What the exercise asks:
Nothing besides a number belongs in the answer, which is how many lines of the listing contain the string "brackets".
- - -
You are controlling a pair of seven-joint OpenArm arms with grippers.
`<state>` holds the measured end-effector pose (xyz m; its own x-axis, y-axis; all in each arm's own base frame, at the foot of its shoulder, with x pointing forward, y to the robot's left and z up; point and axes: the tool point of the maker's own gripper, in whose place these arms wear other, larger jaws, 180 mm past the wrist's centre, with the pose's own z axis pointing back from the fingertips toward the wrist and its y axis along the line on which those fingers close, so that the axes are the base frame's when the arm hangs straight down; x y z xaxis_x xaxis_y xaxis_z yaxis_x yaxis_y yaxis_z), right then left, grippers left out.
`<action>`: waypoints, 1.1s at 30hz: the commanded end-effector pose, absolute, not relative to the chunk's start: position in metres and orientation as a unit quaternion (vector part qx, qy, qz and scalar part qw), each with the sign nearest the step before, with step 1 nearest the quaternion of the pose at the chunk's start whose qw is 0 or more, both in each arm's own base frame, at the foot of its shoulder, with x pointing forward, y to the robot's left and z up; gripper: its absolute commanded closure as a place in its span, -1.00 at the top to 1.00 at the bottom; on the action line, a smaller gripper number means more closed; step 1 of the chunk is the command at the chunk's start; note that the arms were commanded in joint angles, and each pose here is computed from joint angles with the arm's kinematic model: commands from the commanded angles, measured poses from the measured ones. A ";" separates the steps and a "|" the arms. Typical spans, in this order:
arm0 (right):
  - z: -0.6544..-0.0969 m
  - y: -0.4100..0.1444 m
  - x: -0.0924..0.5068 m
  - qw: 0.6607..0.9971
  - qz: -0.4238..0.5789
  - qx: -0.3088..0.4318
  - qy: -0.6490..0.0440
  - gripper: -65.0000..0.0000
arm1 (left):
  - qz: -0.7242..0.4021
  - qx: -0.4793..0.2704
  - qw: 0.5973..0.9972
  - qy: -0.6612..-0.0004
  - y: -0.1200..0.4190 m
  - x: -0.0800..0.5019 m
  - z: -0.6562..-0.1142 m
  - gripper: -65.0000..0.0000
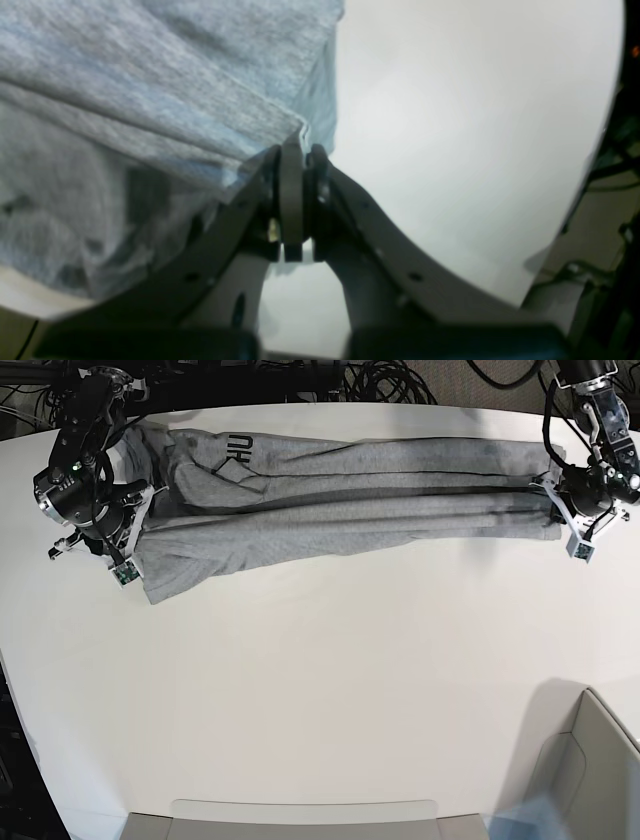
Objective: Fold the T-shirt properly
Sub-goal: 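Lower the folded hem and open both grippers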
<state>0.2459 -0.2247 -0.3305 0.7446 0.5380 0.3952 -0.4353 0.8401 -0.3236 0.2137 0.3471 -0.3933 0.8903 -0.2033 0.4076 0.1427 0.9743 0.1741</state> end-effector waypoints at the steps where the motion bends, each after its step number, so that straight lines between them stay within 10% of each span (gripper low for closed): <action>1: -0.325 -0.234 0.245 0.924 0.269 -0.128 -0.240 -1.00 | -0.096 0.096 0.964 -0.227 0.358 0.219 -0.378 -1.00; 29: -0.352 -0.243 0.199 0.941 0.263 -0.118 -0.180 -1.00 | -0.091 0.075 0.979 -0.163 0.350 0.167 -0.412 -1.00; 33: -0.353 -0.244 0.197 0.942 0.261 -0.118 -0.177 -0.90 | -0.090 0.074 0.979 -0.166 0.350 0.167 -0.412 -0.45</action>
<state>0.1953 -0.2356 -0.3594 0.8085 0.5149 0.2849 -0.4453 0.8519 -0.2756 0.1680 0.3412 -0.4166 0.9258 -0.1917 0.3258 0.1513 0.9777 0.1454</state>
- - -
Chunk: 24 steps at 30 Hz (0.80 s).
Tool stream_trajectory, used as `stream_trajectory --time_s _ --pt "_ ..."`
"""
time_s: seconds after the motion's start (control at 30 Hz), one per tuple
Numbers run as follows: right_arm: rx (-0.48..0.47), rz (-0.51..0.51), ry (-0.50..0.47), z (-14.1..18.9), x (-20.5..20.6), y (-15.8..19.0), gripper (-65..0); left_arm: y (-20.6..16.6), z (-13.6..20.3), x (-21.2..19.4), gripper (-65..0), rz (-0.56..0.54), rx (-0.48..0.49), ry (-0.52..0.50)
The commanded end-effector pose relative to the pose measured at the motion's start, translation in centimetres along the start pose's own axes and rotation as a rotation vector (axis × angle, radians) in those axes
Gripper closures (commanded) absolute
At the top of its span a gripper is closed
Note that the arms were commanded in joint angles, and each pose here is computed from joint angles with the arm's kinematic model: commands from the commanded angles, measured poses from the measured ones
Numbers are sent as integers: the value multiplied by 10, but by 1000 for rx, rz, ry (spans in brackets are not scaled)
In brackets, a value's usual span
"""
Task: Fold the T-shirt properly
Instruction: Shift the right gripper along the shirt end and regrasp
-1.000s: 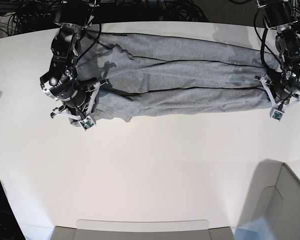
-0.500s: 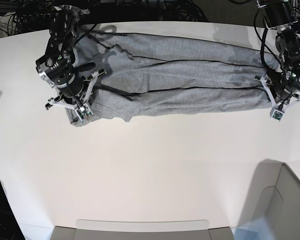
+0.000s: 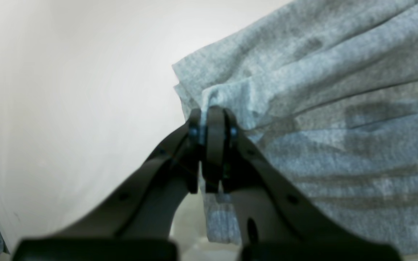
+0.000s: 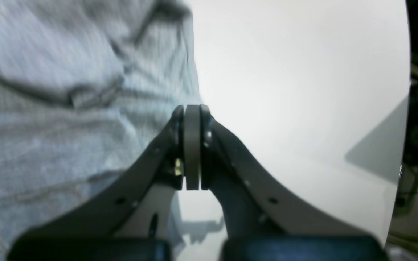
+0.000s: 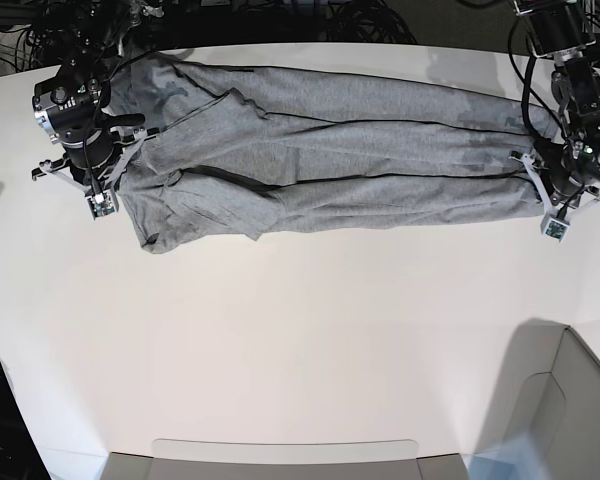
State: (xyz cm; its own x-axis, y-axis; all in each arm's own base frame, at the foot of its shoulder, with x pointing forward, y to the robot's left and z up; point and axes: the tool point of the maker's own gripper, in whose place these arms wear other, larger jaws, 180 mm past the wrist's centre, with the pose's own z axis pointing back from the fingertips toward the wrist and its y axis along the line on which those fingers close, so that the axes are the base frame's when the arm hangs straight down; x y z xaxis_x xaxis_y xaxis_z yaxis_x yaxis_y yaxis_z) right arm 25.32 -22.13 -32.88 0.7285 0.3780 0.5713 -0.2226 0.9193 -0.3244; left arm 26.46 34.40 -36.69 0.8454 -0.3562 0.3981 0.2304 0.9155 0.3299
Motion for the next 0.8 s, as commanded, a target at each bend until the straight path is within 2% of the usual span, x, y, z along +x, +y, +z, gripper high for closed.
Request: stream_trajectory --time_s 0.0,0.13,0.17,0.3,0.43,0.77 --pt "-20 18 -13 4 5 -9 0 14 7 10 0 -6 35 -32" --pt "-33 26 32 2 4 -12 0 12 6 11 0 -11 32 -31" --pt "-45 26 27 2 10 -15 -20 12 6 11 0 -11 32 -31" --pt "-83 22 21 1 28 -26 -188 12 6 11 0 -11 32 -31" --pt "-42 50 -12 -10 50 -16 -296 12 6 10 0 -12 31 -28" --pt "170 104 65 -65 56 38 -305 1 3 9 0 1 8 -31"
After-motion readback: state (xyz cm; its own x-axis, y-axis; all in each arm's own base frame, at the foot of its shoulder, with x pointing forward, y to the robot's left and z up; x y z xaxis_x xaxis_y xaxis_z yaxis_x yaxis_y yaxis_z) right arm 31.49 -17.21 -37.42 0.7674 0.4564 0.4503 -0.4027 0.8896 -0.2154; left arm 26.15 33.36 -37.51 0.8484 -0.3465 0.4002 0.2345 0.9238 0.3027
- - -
Result of this task:
2